Former plus, mais mesurer mieux
En Algérie, la formation professionnelle avance à un rythme soutenu. Les annonces se succèdent, les filières se multiplient et les capacités d’accueil grossissent. Mais une question centrale demeure : combien de stagiaires trouvent réellement un emploi après leur passage en centre ? À ce stade, la réponse publique reste incomplète.
Ce décalage compte, parce qu’un système de formation n’est pas jugé seulement à ses salles ouvertes ou à ses spécialités affichées. Il se juge aussi à son insertion dans l’économie réelle, du BTP à l’artisanat, des services numériques à l’industrie. C’est là que se mesure la crédibilité d’une politique publique.
Une politique de montée en puissance
Le 27 juillet 2026, à Alger, la ministre de la Formation et de l’Enseignement professionnels, Nacima Arhab, a annoncé plus de 400 000 places pédagogiques et 23 nouvelles spécialités pour la rentrée fixée au 4 octobre 2026. L’annonce prolonge une séquence déjà dense. En janvier 2026, le secteur évoquait 285 000 nouvelles places pour une autre session. En 2025, la barre des 555 352 stagiaires avait été mise en avant, dont 385 000 nouveaux inscrits dans 1 100 structures.

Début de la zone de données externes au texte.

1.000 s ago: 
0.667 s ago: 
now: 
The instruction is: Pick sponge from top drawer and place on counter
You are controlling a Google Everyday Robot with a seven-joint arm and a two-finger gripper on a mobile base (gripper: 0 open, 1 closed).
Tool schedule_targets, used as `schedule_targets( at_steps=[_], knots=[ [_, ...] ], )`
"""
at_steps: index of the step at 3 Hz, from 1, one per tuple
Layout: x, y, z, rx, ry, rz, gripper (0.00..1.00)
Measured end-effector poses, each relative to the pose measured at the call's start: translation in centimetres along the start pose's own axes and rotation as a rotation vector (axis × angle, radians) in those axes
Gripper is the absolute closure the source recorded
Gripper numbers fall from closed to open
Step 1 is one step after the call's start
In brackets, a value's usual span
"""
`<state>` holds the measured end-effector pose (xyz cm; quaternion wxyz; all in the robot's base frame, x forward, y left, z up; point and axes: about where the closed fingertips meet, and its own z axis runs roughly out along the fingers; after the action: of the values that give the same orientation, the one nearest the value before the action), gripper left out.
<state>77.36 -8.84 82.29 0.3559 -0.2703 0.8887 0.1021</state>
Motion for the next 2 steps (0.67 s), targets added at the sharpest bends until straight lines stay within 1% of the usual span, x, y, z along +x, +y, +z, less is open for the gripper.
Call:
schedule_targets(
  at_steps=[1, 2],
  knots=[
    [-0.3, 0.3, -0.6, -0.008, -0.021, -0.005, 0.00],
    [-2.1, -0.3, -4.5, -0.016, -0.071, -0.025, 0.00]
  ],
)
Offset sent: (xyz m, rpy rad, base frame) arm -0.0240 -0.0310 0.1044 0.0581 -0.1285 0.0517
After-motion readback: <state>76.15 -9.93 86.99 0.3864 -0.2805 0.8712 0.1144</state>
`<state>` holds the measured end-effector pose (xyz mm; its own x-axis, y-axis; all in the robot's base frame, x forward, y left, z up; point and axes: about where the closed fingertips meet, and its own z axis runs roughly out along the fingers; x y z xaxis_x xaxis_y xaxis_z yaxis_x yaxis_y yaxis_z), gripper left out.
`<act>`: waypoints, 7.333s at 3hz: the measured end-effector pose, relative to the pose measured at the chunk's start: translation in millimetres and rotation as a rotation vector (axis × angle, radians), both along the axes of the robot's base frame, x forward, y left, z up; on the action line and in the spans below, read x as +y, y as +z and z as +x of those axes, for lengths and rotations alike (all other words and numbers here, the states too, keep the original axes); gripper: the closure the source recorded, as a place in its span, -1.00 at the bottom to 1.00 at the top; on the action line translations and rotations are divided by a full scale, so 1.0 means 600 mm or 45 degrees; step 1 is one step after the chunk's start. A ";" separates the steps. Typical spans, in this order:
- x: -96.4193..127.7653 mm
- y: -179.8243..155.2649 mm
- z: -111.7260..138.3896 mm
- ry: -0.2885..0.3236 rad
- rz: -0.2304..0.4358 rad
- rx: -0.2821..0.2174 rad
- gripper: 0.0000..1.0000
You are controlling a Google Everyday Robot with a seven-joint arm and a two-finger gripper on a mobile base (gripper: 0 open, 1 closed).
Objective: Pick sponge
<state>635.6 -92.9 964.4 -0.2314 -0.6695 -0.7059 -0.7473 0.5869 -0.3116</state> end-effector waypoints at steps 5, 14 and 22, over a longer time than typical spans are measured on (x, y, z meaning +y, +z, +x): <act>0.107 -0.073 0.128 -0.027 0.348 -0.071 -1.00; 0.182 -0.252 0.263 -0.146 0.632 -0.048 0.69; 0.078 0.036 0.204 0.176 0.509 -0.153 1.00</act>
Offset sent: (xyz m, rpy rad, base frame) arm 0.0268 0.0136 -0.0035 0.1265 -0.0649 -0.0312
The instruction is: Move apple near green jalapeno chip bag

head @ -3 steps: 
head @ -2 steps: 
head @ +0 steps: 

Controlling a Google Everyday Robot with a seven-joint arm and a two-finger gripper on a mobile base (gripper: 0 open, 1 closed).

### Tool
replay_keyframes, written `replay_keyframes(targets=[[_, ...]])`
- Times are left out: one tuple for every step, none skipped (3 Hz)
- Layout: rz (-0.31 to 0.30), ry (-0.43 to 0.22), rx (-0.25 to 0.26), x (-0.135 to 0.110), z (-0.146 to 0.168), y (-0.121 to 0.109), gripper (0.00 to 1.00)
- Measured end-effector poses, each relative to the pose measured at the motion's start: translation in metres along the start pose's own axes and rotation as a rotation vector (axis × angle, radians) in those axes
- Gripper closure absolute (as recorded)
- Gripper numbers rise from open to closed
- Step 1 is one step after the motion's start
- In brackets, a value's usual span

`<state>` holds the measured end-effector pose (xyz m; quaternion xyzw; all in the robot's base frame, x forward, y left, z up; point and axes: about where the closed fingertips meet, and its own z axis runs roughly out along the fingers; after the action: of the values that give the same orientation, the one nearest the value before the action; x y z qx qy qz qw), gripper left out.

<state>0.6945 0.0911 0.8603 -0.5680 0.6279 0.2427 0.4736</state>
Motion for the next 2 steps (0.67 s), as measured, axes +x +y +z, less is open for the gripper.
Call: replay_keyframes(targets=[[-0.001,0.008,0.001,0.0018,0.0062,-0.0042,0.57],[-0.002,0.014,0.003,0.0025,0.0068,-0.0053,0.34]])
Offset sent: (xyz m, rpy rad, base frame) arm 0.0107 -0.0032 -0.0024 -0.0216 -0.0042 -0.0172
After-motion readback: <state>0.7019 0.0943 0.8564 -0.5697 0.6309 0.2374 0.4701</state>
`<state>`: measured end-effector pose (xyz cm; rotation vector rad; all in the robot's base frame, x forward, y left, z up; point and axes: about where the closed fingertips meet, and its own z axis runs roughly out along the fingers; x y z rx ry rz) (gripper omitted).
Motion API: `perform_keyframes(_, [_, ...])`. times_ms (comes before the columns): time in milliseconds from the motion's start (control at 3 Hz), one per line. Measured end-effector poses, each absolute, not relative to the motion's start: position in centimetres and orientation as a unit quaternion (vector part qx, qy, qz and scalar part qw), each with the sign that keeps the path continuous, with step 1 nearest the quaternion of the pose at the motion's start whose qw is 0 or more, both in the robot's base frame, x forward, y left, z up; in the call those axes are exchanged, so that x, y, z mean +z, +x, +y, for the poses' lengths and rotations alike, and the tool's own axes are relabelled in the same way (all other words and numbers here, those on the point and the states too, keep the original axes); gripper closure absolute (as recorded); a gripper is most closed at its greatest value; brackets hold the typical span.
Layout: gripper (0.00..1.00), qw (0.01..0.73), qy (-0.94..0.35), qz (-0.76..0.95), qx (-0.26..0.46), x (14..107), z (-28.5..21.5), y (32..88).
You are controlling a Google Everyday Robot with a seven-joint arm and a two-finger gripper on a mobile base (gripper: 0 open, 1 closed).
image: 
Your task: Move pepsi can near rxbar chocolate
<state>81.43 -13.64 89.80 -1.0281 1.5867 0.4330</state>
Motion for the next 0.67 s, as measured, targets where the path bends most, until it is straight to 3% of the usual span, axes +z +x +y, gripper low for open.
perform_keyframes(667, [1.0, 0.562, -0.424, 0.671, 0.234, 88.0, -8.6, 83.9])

Le ministère présente aussi une formation plus ouverte. Les dispositifs couvrent le présentiel, l’apprentissage et la formation à distance. Ils ciblent également les femmes au foyer, les habitants des zones rurales et les personnes à besoins spécifiques. Dans le même temps, plusieurs chantiers cherchent à rapprocher les cursus des besoins économiques, avec un référentiel national des formations et des compétences, un programme en intelligence artificielle et des coopérations avec l’industrie, les travaux publics et le tourisme.
Cette montée en cadence n’est pas isolée. En février 2026, le président Abdelmadjid Tebboune a demandé la création de nouvelles filières supérieures et complexes, y compris pour des stagiaires algériens et africains. En avril, l’Algérie a aussi annoncé son adhésion à WorldSkills, l’organisation internationale des compétitions de métiers. Le signal politique est clair : le secteur veut sortir d’une logique d’accueil massif pour entrer dans une logique de valorisation des compétences.
Les chiffres de l’emploi rappellent la limite du système
Le problème n’est pas l’absence d’effort. Il est dans l’absence de bilan public lisible sur l’après-formation. L’Office national des statistiques indique, dans son enquête « Activité, emploi et chômage » d’octobre 2024, un taux de chômage de 9,7 % pour l’année 2024. Le même document situe le chômage des 16-24 ans à 29,3 %. Il précise aussi que les diplômés de la formation professionnelle représentaient 26,1 % des chômeurs.
Autrement dit, la hausse des places ne suffit pas à garantir l’insertion. Elle peut même masquer un déséquilibre si les spécialités créées ne correspondent pas aux métiers réellement demandés. Sur ce point, la communication officielle insiste sur l’adaptation au marché de l’emploi, mais elle ne publie pas encore d’indicateur consolidé sur le taux d’accès à l’emploi, le délai d’insertion ou le secteur d’absorption des sortants.
Cette lacune a des effets concrets. Pour l’État, elle empêche d’évaluer le retour sur investissement des centres, des équipements et des nouvelles filières. Pour les jeunes, elle brouille la valeur réelle d’un diplôme. Pour les entreprises, elle complique l’identification de compétences immédiatement mobilisables, surtout dans les secteurs qui réclament des profils techniques, numériques ou industriels.
Ce que révèle le cas algérien pour la région
Le dossier dépasse le cadre national. En Afrique du Nord, plusieurs pays cherchent à faire de la formation professionnelle un outil de souveraineté économique, pas seulement un sas vers l’emploi. L’Algérie, qui mise sur des pôles industriels, l’artisanat modernisé et les métiers du numérique, s’inscrit dans cette tendance. Mais la réussite dépendra de la gouvernance des données, de l’évaluation et des passerelles vers les entreprises.
Le secteur algérien a aussi une portée panafricaine. L’annonce d’un Institut africain de formation professionnelle, qui accueille des stagiaires de plusieurs pays du continent à Boumerdès, montre que l’Algérie veut devenir un point d’appui régional pour les compétences. Cette ambition donne au dossier une dimension plus large : former pour répondre au marché intérieur, mais aussi pour contribuer à des mobilités africaines mieux qualifiées.
La suite se jouera donc sur un terrain précis : la publication d’indicateurs d’insertion, la mesure du taux d’emploi à six ou douze mois, et l’alignement entre spécialités ouvertes et besoins économiques. Sans ces repères, la progression des inscriptions restera visible, mais l’efficacité réelle du système, elle, restera à démontrer.